Again Verlis shook his manacled wrists, but Timothy shook his head. “I know, you want me to try to use the Hakka powder to break them. But it’s too dangerous. You’d probably lose your hands. We have to think of another way.”
The alarm continued to echo ominously through the chamber.
“It is as you say, my young friend,” Ivar said, placing a firm hand on his shoulder. “We have no time for subtlety.”
The Asura was right. If they wanted any chance at all to escape, he needed to act at once. He went to the pouch and retrieved another of the explosive shells, removing the dried vine and emptying some of its powdered contents onto the floor. “Obviously, we’re going to want a lot less of this.”
He threaded the vine back inside the shell and stuck it the
best he could between Verlis’s wrist and the unyielding, metal restraint. “I know your hide is tough, but this is still likely to hurt you,” he said, working the flint stones. “So I’ll apologize in advance.”

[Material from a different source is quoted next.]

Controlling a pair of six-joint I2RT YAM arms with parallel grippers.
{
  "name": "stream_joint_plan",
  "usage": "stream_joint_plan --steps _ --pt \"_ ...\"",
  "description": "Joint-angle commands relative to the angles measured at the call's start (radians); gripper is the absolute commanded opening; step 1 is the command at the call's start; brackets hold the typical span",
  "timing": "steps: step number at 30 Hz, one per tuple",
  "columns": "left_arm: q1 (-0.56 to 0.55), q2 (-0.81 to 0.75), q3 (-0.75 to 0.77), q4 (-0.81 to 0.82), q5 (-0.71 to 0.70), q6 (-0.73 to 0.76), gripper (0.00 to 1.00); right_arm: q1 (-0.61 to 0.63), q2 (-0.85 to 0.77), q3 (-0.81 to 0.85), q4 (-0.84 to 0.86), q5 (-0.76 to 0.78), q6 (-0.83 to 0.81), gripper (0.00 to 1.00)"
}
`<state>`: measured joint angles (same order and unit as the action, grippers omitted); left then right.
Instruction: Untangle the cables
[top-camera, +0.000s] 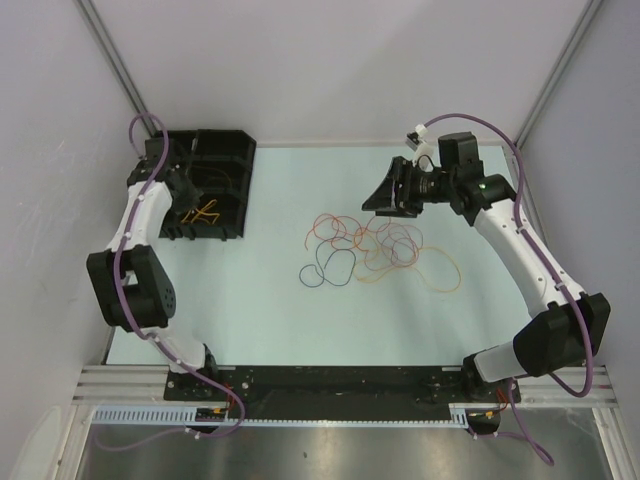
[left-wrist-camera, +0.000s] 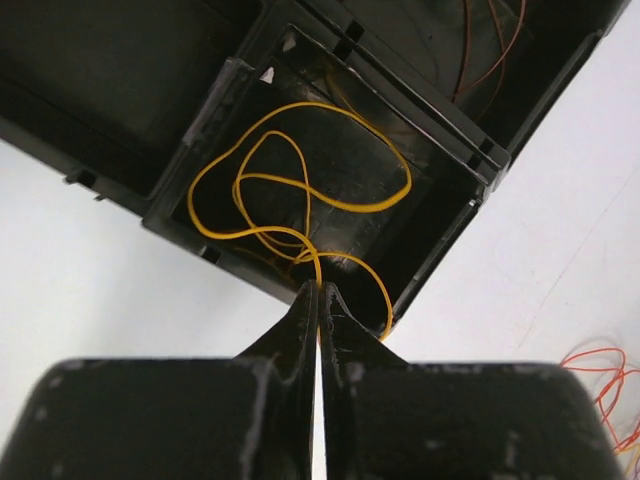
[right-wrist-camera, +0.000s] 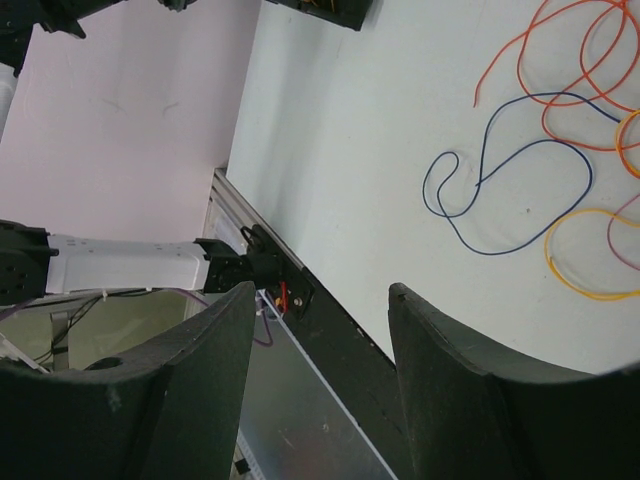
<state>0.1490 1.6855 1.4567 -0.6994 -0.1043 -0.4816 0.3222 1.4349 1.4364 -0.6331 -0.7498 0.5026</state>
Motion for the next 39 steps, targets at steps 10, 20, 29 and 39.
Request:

The Wurm only nodded and stared at the explosive shell. On the third try, the fuse caught fire, and Timothy and Ivar turned their backs, shielding their heads against the smaller detonation.
“Is he …?” Ivar began as they squinted through the swirling smoke.
The sound of talons scraping metal echoed through the chamber. As the smoke cleared they saw that Verlis had risen to his feet and was tearing away the restraints that hindered his wings. Some of the scales at the Wurm’s wrist had been badly singed by the blast, but the damage had been kept to a minimum. Timothy smiled, his chest swelling with pride and joy at his friend’s release.
Verlis stretched his wings to their fullest expanse and then beat the air, fanning away the still drifting smoke. He then tore away the muzzle that restrained his snout, tossing the twisted metal to the floor.
“I am forever in your debt,” the Wurm said, looking down on him with dark eyes, swaying from side to side under the influence of the sedatives.
“What are friends for?” Timothy asked, grinning, even as the clanging of Abaddon’s alarm spurred them to move. “You ready to move?”
Verlis nodded, his monstrous face etched with grim determination. And then the Wurm pitched limply to one side, falling unconscious on the floor.
The alarm grew louder and faster in its insistent pealing, as if to echo the drumming of Timothy’s heartbeat.
“We’ll never be able to carry him to the diving sphere,” he said, kneeling down beside Verlis and running a concerned hand along the rough scale of the Wurm’s face.
Ivar turned to gaze toward the entrance to the chamber. “No need for further worry about reaching the sphere,” the Asura said as the door slid open to admit a small cadre of Abaddon guards, their uniforms as red as blood. “I doubt that we will be leaving by those means.”